6) Weighted Hip Rotates
hip rotates are stock-standard warm up exercises usually not thought much about. Weighted Hip Rotates are a way to develop the sort of leg-waist connection strength and quality range of motion that assists with carrying loads, prolonged periods sitting on belays and in tents and athletic moves requiring wide steps and stems. beyond just increasing the function motion of the hip joint, this exercise develops the inside of the upper leg and the static tension of an extended leg – this is the panacea for disco leg.
lay on the floor, shoulders, ass and hamstrings evenly flat against the ground. raise one leg so knee to chest. raised foot weighted (use a leg weight, Bulgarian bag etc).
starting clockwise with right leg (for the point of discussion, it doesnt matter) extend raised leg across the left leg until straight, keeping ass and shoulders evenly against floor. keeping extended, move leg in a wide arc till out from body, foot as close to ground as possible. continue arc, bringing knee to chest.
5 reps each direction, each leg, before adding weight.
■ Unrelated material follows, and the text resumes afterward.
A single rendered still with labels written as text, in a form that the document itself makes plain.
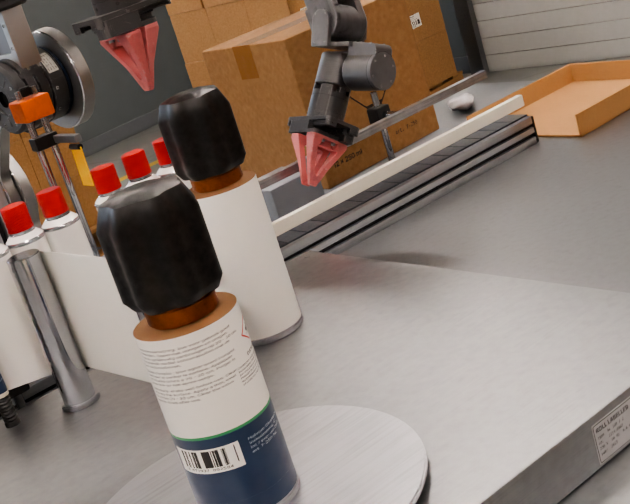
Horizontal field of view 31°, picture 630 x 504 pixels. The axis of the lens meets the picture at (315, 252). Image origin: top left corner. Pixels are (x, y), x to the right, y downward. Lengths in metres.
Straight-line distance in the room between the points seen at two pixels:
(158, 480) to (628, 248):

these exercises may look like esoteric gymnastics stuff, but they are all doable like any regular movement and have arguably more real world function that much of what gets done in the name of climbing. done as strength exercises means twice a week is optimum, or once a week if other strength/power work is being done. the effects of this stuff wont be seen as cool abs or vanity muscle but it will be felt when climbing or carrying under load, especially at altitude where its like a plug for energy leaking out of a body that looks strong but actually has unseen weaknesses.